Could this catastrophe occur on a grander scale? Does the situation in Prichard, Alabama offer a glimpse into the future for several U.S. states? If so, then prepare for descent into a maelstrom of uncertainty, crisis, and pandemonium. But there is still time to save the ship from sinking, though states will need to endure deep, painful budget cuts in order to do so. They'll have to sacrifice educational programs, employee benefits, state parks and recreation, and so many other things that state residents hold dear. Clearly, this route is the lesser of two evils, and one that governors will pursue if they have any common sense at all.

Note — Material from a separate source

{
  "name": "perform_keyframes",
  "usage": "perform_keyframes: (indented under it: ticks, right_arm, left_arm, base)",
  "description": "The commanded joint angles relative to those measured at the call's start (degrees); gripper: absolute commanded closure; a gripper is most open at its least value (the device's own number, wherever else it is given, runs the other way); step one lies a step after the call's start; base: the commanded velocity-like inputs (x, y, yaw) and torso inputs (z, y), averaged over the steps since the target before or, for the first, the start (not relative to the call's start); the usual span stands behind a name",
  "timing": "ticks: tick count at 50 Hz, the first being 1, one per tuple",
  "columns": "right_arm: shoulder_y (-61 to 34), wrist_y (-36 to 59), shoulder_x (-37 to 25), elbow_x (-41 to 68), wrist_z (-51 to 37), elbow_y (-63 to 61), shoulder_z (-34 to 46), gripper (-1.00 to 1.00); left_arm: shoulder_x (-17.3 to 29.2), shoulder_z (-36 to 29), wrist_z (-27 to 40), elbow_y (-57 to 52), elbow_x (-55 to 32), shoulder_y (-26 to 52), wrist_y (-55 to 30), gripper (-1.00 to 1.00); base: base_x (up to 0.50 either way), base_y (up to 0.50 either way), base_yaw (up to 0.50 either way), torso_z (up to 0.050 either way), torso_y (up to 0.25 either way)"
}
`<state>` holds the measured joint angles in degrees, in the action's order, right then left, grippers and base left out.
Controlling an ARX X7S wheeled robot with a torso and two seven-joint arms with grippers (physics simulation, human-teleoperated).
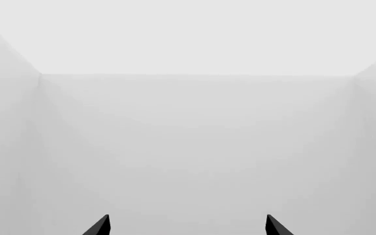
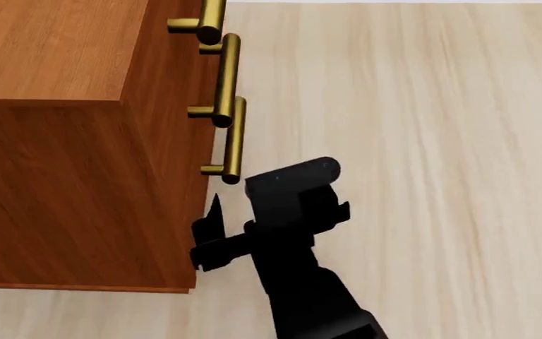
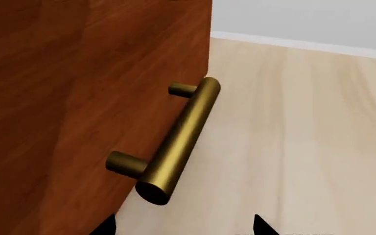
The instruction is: Close the bottom drawer of the cabinet and open the top drawer.
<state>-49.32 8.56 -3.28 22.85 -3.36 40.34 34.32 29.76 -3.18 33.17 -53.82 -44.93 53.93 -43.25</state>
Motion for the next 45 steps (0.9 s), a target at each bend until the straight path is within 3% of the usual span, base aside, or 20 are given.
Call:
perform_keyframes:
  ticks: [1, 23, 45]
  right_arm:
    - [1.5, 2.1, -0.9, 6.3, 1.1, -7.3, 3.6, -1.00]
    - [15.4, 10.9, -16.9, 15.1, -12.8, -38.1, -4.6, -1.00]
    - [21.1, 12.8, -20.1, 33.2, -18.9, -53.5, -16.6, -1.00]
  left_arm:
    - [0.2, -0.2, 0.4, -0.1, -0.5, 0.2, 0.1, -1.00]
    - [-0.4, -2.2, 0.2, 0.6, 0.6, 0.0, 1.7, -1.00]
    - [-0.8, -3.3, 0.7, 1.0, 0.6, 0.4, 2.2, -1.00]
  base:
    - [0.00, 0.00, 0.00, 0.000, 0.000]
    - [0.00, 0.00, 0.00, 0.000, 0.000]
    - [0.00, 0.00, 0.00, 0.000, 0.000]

It continues to boggle my mind that public employees in New Jersey lash out at Governor Christie and secretly wish for his sudden and painful death. Do they not understand what is going on? How can it be that tens of thousands of people are so engrossed in their own needs and wants that they are completely oblivious to how close their state is to the verge of bankruptcy? Well, I've got news for them. If they don't get on board and start supporting the governor's agenda, then they could wind up like Nettie Banks, Alfred Arnold, Eddie Ragland, or worst of all, Prichard's retired fire marshal who died all alone in his home. In order to avoid going down this road, massive spending cuts and major concessions from the public employee unions will be necessary. In the end, let's hope and pray that sanity prevails so that New Jersey, as well as all the other cash-strapped states, doesn't suffer the same fate as Prichard.